ADA-Konsensuspapier 2022
Einem aktuellen Konsensuspapier der American Diabetes Association (ADA) folgend werden Patienten entsprechend ihrem Risiko und den Symptomen einer Herzinsuffizienz in die Stadien A, B oder C/D eingeteilt [19]. Patienten, die ein hohes Risiko für die Entwicklung einer Herzinsuffizienz aufweisen, werden dem Stadium A zugeordnet. Grundsätzlich fallen alle Patienten mit einem manifestierten Diabetes automatisch in dieses Stadium, wenn sie mindestens einen Risikofaktor, wie z. B. Adipositas, aufweisen. Dem Stadium B werden Patienten zugeordnet, die eine strukturelle und/oder funktionelle kardiale Anomalie oder bereits erhöhte Werte an Biomarkern (NT-proBNP, BNP oder hs-cTN) aufweisen, aber (noch) keine Symptome einer Herzinsuffizienz zeigen. Ein Großteil der Patienten mit Diabetes fällt in dieses Stadium [20, 21]. Sowohl Patienten im Stadium A als auch Stadium B sollten mindestens einmal jährlich ein Biomarker-Screening durchführen. Die Grenzwerte für die Biomarker liegen laut ADA bei NT-proBNP ≥ 125 pg/ml, BNP ≥ 50 pg/ml. Wichtig ist, dass bei Patienten in einem höheren Alter, mit einer fortgeschrittenen chronischen Nierenerkrankung oder mit Vorhofflimmern höhere Grenzwerte und bei Patienten mit Adipositas geringere Grenzwerte gelten können. Bei erhöhten Werten sollte eine echokardiographische Abklärung folgen. Patienten mit früheren oder aktuellen Symptomen einer Herzinsuffizienz werden dem Stadium C/D zugeordnet. Diese sollten gründlich auf Zeichen einer Herzinsuffizienz untersucht werden und bildgebenden Verfahren unterzogen werden. Die Echokardiographie ist eine besonders geeignete Methode, um eine Diagnose und die klinischen Ursachen einer Herzinsuffizienz definieren zu können. Diese liefert Informationen zu den kardialen strukturellen und funktionellen Veränderungen, erlaubt eine Schlussfolgerung über die Ätiologie und ermöglicht eine Differenzierung zwischen einer HFpEF und HFrEF.
Fazit
Diabetes und Herzinsuffizienz stellen gegenseitige Risikofaktoren dar und das Vorliegen beider Erkrankungen verschlechtert die Prognose der Patienten signifikant. Daher sollten Patienten regelmäßig auf die jeweils andere Erkrankung gescreent werden. Die aktuellen Konsensuspapiere der DGK/DDG und ADA fassen klare Anleitungen für das Screeningverfahren von Patienten mit Diabetes oder Herzinsuffizienz zusammen. Sie liefern definierte Grenzwerte für die natriuretischen Peptide, die als zirkulierende Biomarker eine frühe Diagnose einer Herzinsuffizienz erlauben. Differenzierte therapeutische Interventionen bei gleichzeitiger Vermeidung der Medikamentenklassen, die das herzinsuffizienzbedingte Hospitalisierungsrisiko erhöhen, werden empfohlen, um die langfristige Prognose von Patienten mit Diabetes und Herzinsuffizienz zu verbessern.
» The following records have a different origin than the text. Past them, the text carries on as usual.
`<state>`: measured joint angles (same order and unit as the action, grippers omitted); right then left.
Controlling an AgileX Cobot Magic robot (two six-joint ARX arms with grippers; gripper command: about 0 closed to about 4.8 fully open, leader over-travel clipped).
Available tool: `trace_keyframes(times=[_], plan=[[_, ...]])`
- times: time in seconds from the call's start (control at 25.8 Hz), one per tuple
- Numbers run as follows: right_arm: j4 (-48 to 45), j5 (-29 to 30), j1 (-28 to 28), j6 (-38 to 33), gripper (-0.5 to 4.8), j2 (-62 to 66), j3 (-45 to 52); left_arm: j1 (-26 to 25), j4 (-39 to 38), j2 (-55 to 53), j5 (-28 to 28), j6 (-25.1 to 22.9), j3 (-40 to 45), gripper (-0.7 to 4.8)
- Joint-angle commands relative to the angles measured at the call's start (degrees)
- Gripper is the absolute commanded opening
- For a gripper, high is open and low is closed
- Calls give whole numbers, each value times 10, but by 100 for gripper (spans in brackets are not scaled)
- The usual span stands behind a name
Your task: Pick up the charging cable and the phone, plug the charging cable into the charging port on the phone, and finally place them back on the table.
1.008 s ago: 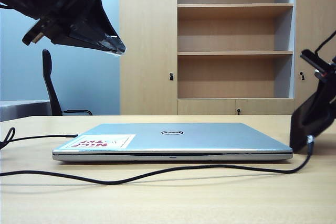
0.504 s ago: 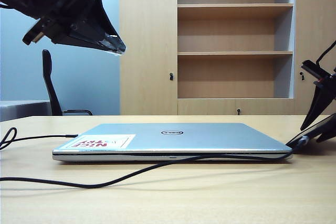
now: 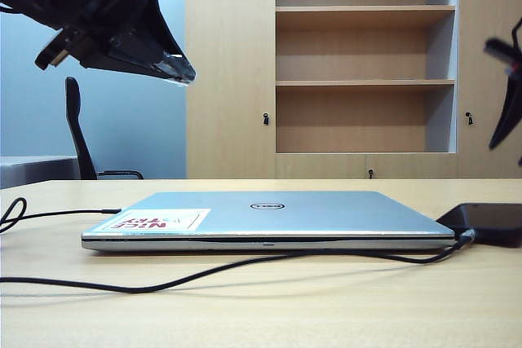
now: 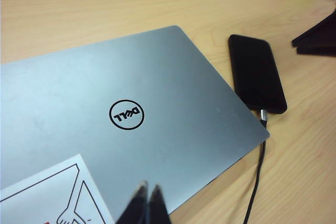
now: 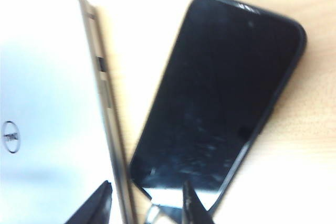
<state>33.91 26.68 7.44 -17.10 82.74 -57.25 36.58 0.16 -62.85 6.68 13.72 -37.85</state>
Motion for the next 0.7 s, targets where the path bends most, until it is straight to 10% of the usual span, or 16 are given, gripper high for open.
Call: trace_keyframes(times=[0.04,0.12,0.23,0.7], plan=[[-3,-2,0,2,185,-35,-2,0,7,9,2,-3,-4,-6],[-6,-2,0,2,165,-60,-2,0,7,17,2,-4,-4,-6],[-11,1,-2,3,-6,-96,-2,0,7,31,2,-5,-4,-6],[-97,-167,-149,41,-6,-313,48,-8,-61,160,2,-19,15,-6]])
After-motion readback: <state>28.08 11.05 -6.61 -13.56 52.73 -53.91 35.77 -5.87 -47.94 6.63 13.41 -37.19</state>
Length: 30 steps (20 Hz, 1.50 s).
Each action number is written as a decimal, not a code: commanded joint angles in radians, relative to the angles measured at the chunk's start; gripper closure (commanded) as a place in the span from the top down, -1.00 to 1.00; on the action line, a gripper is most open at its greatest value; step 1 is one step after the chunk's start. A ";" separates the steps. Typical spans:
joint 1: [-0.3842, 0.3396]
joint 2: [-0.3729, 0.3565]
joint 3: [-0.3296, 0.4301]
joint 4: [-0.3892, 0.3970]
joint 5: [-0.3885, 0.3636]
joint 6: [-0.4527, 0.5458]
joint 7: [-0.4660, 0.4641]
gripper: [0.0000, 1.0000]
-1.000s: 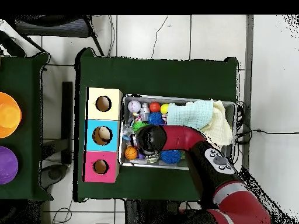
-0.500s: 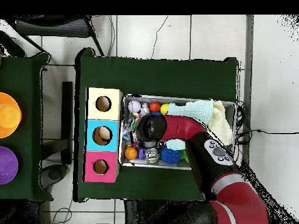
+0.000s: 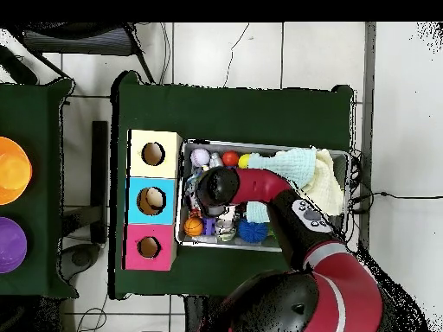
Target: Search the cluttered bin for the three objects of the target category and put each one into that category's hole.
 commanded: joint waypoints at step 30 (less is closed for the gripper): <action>0.173 -0.572 -0.171 0.181 0.055 0.061 0.186 -1.00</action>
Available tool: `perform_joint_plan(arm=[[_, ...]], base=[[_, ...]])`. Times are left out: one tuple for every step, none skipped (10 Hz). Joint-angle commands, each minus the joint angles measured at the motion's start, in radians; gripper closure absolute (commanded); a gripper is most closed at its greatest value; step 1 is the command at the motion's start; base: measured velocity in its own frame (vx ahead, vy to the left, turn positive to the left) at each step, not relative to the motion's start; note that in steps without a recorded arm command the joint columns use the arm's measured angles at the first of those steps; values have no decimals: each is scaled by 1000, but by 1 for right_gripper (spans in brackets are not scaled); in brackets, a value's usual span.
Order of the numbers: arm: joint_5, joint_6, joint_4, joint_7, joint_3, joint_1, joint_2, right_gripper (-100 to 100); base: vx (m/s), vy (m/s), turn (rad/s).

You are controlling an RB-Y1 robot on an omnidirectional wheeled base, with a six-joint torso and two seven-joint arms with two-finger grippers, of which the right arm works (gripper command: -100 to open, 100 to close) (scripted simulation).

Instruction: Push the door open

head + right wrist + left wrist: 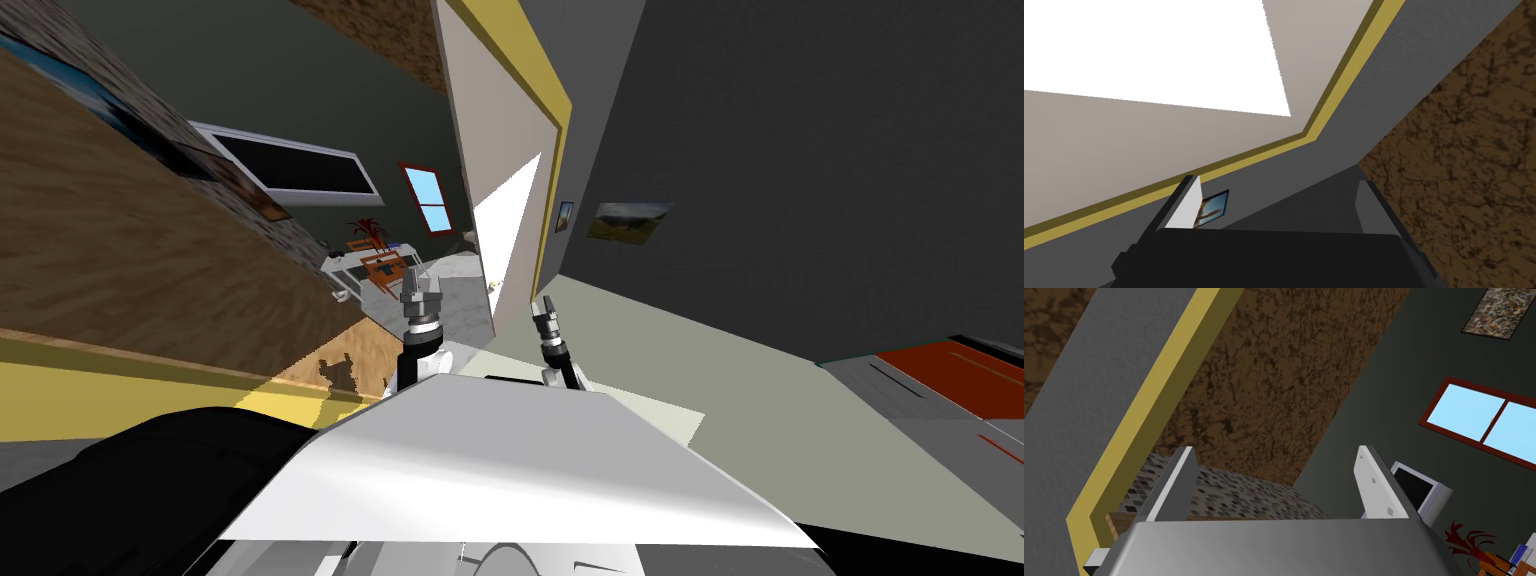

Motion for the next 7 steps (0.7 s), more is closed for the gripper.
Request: perform_joint_plan(arm=[[-3, -5, 41, -4, 20, -24, -5, -100], [-4, -9, 63, -5, 34, -33, -9, -100], [-4, -13, 85, -6, 49, -43, -12, -100], [-5, -17, 108, -7, 63, -52, -15, -100], [-6, -21, 131, -8, 78, -62, -18, -100], [-6, -25, 153, -10, 93, -72, -21, -100], [-7, -29, 176, -11, 108, -81, -24, -100]], base=[[97, -6, -22], [94, -1, -21], [89, 7, -25], [101, 10, -29], [113, 4, -25], [99, -3, -21], [88, 7, -23]])
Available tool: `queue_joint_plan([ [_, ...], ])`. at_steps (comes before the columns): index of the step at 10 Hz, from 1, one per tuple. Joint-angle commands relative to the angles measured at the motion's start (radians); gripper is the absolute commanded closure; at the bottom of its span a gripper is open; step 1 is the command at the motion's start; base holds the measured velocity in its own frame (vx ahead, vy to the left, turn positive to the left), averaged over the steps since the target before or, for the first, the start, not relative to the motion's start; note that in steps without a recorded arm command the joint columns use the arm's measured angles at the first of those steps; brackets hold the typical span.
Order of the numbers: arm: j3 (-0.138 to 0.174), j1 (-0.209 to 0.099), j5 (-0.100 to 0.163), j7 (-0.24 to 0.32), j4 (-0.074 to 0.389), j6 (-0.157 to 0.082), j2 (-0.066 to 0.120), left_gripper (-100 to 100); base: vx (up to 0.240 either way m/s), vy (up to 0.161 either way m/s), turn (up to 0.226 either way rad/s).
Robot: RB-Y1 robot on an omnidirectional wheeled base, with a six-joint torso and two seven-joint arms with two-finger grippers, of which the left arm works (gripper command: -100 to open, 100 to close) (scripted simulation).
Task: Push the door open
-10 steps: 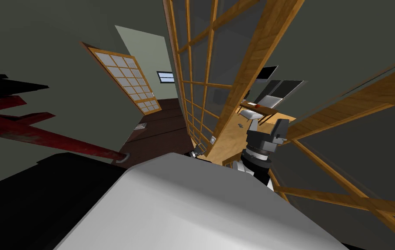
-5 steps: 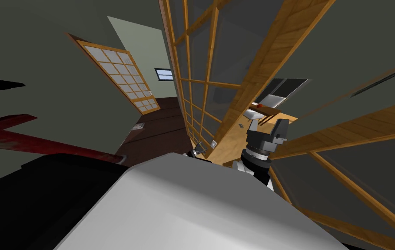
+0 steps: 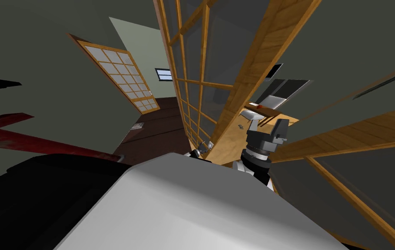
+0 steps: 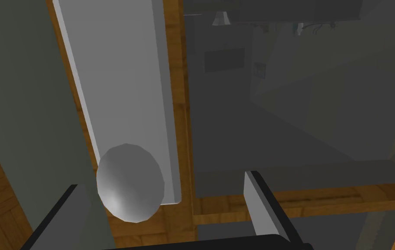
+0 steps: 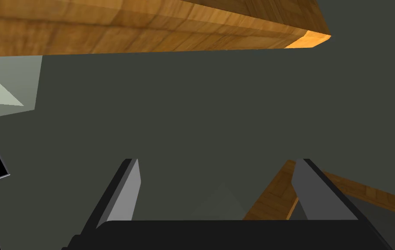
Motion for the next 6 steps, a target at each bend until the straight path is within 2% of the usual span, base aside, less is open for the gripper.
queue_joint_plan([
  [1,0.0,0.0,0.0,0.0,0.0,0.0,0.0,-100,0.016,-0.094,0.011],
  [2,0.0,0.0,0.0,0.0,0.0,0.0,0.0,100,-0.005,0.013,-0.007],
  [6,0.0,0.0,0.0,0.0,0.0,0.0,0.0,100,-0.01,0.014,-0.012],
])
- Das Vorliegen eines Diabetes gilt als unabhängiger Risikofaktor für die Entwicklung einer Herzinsuffizienz und umgekehrt.
- Das gleichzeitige Auftreten von Diabetes und Herzinsuffizienz ist mit einem höheren Hospitalisierungs- und Mortalitätsrisiko assoziiert. Daher sollten Patienten mit Diabetes oder Herzinsuffizienz regelmäßig auf die jeweils andere Erkrankung untersucht werden.
- Die aktuellen Empfehlungen des DGK/DDG-Positionspapiers 2022 und des ADA-Konsensuspapiers 2022 unterstreichen natriuretische Peptide, wie zum Beispiel NT-proBNP, als geeignete Biomarker für die Diagnose und die Beurteilung der Prognose einer Herzinsuffizienz.